--- Work to complete ---
In your answer, copy every entry that follows exactly.
** Opening Extracted entries block **
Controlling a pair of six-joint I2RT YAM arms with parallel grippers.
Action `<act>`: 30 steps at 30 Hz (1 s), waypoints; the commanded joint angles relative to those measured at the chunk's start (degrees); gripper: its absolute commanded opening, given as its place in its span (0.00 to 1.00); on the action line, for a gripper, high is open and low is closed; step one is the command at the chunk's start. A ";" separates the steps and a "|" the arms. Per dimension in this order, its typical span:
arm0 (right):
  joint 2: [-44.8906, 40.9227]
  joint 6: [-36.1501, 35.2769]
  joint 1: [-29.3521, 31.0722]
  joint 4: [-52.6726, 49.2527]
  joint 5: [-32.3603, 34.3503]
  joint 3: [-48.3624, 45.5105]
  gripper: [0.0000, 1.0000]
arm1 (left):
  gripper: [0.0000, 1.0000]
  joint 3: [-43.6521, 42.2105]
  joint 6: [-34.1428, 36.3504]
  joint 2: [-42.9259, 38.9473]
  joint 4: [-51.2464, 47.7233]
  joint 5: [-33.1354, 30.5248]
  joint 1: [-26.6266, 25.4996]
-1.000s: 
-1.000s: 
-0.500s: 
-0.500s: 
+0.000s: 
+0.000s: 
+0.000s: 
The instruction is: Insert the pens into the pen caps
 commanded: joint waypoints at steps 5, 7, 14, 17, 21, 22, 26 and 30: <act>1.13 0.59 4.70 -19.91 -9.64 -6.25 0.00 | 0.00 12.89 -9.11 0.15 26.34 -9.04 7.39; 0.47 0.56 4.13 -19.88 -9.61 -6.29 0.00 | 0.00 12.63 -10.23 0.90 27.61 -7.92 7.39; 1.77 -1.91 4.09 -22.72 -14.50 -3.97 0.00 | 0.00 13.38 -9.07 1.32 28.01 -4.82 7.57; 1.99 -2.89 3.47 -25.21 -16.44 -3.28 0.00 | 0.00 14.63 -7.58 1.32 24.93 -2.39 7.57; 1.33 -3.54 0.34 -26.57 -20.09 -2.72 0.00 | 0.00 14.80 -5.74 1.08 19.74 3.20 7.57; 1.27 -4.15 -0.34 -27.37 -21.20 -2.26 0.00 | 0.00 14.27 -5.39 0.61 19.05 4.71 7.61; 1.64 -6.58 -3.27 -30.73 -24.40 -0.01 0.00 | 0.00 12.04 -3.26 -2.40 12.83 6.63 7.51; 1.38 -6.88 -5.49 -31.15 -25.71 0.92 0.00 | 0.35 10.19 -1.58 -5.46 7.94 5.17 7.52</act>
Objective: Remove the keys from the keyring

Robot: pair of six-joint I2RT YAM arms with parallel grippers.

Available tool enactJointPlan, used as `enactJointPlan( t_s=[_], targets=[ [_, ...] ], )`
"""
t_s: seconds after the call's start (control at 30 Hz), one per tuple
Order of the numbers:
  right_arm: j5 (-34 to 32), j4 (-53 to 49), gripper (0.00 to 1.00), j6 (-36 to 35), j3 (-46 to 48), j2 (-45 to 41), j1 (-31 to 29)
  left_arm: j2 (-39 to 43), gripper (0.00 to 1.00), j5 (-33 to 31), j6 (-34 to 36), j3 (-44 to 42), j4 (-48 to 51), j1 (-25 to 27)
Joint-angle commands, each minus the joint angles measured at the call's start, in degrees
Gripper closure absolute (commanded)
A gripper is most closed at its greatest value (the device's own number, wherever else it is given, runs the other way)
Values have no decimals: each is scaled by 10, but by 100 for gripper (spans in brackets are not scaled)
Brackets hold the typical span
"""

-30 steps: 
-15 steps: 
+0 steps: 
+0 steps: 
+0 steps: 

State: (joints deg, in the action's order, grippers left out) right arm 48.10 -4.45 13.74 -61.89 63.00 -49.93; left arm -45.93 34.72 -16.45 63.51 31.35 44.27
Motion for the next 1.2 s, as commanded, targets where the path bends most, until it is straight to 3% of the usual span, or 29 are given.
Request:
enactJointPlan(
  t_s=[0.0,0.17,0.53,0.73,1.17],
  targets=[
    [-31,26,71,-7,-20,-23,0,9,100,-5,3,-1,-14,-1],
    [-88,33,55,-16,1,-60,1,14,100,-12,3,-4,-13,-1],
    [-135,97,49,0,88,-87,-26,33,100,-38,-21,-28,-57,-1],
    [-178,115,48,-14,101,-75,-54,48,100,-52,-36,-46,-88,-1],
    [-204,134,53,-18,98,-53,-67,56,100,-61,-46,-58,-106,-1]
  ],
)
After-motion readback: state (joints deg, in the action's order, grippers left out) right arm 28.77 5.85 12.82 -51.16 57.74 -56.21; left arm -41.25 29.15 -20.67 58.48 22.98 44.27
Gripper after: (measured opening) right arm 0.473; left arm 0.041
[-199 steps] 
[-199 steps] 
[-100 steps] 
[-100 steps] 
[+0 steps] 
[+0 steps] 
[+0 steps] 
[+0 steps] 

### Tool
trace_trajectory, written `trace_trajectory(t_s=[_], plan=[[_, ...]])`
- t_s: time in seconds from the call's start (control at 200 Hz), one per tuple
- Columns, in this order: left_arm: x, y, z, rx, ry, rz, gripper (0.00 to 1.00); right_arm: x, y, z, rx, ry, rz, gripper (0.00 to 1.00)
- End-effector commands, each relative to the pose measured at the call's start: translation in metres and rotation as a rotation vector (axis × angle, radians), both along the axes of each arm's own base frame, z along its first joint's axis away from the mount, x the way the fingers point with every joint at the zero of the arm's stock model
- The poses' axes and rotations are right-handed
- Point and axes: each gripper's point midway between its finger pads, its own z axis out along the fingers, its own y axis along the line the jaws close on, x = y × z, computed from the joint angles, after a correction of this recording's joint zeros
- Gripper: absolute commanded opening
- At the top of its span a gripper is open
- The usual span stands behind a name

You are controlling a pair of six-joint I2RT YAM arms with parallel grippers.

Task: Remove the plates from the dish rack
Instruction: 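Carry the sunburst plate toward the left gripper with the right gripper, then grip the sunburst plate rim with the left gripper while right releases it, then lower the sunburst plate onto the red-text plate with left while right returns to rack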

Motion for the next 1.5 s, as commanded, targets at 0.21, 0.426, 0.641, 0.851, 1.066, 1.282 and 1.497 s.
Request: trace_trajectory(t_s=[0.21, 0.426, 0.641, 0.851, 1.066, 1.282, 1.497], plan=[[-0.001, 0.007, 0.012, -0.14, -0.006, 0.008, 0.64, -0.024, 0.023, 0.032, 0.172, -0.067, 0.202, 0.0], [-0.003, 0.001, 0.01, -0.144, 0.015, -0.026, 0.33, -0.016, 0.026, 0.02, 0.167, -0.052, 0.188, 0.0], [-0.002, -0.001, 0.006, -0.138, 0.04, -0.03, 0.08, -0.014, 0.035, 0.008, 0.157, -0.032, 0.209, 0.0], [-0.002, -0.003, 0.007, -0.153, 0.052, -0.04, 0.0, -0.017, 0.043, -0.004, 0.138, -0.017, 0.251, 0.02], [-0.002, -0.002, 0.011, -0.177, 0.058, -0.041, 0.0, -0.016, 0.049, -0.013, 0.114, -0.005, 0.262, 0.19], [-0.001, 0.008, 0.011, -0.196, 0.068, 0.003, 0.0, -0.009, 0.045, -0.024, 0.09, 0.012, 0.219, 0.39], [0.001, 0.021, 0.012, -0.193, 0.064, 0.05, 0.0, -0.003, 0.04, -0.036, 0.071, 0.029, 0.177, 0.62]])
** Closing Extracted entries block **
--- Solution for this exercise ---
Controlling a pair of six-joint I2RT YAM arms with parallel grippers.
Action `<act>`: 30 steps at 30 Hz (1 s), waypoints; the commanded joint angles relative to those measured at the chunk's start (degrees); gripper: its absolute commanded opening, given as its place in its span (0.00 to 1.00); on the action line, for a gripper, high is open and low is closed; step one is the command at the chunk's start. A ";" separates the steps and a "|" the arms. Per dimension in this order, its typical span:
arm0 (right):
  joint 2: [-44.8906, 40.9227]
  joint 6: [-36.1501, 35.2769]
  joint 1: [-29.3521, 31.0722]
  joint 4: [-52.6726, 49.2527]
  joint 5: [-32.3603, 34.3503]
  joint 3: [-48.3624, 45.5105]
  gripper: [0.0000, 1.0000]
arm1 (left):
  gripper: [0.0000, 1.0000]
  joint 3: [-43.6521, 42.2105]
  joint 6: [-34.1428, 36.3504]
  joint 2: [-42.9259, 38.9473]
  joint 4: [-51.2464, 47.7233]
  joint 5: [-33.1354, 30.5248]
  joint 1: [-26.6266, 25.4996]
-1.000s: 
-1.000s: 
-0.500s: 
-0.500s: 
+0.000s: 
+0.000s: 
+0.000s: 
The instruction is: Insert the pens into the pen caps
 commanded: joint waypoints at steps 5, 7, 14, 17, 21, 22, 26 and 30: <act>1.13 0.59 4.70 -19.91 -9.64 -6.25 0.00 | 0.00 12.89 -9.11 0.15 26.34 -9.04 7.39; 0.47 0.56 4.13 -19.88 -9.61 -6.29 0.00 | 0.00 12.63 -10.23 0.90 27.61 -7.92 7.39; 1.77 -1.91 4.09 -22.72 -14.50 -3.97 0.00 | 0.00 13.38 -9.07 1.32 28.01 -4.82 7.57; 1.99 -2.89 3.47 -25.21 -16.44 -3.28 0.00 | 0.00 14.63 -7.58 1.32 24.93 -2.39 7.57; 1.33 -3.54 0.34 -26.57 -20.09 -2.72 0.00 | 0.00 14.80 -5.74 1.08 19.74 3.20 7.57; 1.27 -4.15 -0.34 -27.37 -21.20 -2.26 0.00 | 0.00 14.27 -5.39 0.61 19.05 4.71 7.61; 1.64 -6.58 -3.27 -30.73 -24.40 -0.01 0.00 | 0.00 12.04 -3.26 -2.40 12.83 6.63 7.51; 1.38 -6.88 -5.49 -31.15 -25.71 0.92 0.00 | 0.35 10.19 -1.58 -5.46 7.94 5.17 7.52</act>
Objective: Remove the keys from the keyring

Robot: pair of six-joint I2RT YAM arms with parallel grippers.

Available tool enactJointPlan, used as `enactJointPlan( t_s=[_], targets=[ [_, ...] ], )`
"""
t_s: seconds after the call's start (control at 30 Hz), one per tuple
Order of the numbers:
  right_arm: j5 (-34 to 32), j4 (-53 to 49), gripper (0.00 to 1.00), j6 (-36 to 35), j3 (-46 to 48), j2 (-45 to 41), j1 (-31 to 29)
  left_arm: j2 (-39 to 43), gripper (0.00 to 1.00), j5 (-33 to 31), j6 (-34 to 36), j3 (-44 to 42), j4 (-48 to 51), j1 (-25 to 27)
Joint-angle commands, each minus the joint angles measured at the call's start, in degrees
Gripper closure absolute (commanded)
A gripper is most closed at its greatest value (the device's own number, wherever else it is given, runs the other way)
Values have no decimals: each is scaled by 10, but by 100 for gripper (spans in brackets are not scaled)
Brackets hold the typical span
"""

-30 steps: 
-15 steps: 
+0 steps: 
+0 steps: 
+0 steps: 

State: (joints deg, in the action's order, grippers left out) right arm 48.10 -4.45 13.74 -61.89 63.00 -49.93; left arm -45.93 34.72 -16.45 63.51 31.35 44.27
Motion for the next 1.2 s, as commanded, targets where the path bends most, until it is straight to 3% of the usual span, or 29 are given.
Request:
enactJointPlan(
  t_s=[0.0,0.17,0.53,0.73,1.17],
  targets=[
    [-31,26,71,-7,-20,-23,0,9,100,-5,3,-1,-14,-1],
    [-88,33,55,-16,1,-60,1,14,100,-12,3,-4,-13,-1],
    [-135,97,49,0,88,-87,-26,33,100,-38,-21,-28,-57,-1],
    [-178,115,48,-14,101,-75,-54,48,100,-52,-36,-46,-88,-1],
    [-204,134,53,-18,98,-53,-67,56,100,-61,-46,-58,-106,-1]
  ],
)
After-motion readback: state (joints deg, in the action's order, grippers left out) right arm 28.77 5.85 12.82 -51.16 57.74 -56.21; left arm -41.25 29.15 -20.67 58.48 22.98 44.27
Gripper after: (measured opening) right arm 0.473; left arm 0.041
[-199 steps] 
[-199 steps] 
[-100 steps] 
[-100 steps] 
[+0 steps] 
[+0 steps] 
[+0 steps] 
[+0 steps] 

### Tool
trace_trajectory, written `trace_trajectory(t_s=[_], plan=[[_, ...]])`
- t_s: time in seconds from the call's start (control at 200 Hz), one per tuple
- Columns, in this order: left_arm: x, y, z, rx, ry, rz, gripper (0.00 to 1.00); right_arm: x, y, z, rx, ry, rz, gripper (0.00 to 1.00)
- End-effector commands, each relative to the pose measured at the call's start: translation in metres and rotation as a rotation vector (axis × angle, radians), both along the axes of each arm's own base frame, z along its first joint's axis away from the mount, x the way the fingers point with every joint at the zero of the arm's stock model
- The poses' axes and rotations are right-handed
- Point and axes: each gripper's point midway between its finger pads, its own z axis out along the fingers, its own y axis along the line the jaws close on, x = y × z, computed from the joint angles, after a correction of this recording's joint zeros
- Gripper: absolute commanded opening
- At the top of its span a gripper is open
- The usual span stands behind a name

You are controlling a pair of six-joint I2RT YAM arms with parallel grippers.

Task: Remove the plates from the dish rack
Instruction: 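Carry the sunburst plate toward the left gripper with the right gripper, then grip the sunburst plate rim with the left gripper while right releases it, then lower the sunburst plate onto the red-text plate with left while right returns to rack
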
Motion for the next 1.5 s, as commanded, targets at 0.21, 0.426, 0.641, 0.851, 1.066, 1.282 and 1.497 s.
Request: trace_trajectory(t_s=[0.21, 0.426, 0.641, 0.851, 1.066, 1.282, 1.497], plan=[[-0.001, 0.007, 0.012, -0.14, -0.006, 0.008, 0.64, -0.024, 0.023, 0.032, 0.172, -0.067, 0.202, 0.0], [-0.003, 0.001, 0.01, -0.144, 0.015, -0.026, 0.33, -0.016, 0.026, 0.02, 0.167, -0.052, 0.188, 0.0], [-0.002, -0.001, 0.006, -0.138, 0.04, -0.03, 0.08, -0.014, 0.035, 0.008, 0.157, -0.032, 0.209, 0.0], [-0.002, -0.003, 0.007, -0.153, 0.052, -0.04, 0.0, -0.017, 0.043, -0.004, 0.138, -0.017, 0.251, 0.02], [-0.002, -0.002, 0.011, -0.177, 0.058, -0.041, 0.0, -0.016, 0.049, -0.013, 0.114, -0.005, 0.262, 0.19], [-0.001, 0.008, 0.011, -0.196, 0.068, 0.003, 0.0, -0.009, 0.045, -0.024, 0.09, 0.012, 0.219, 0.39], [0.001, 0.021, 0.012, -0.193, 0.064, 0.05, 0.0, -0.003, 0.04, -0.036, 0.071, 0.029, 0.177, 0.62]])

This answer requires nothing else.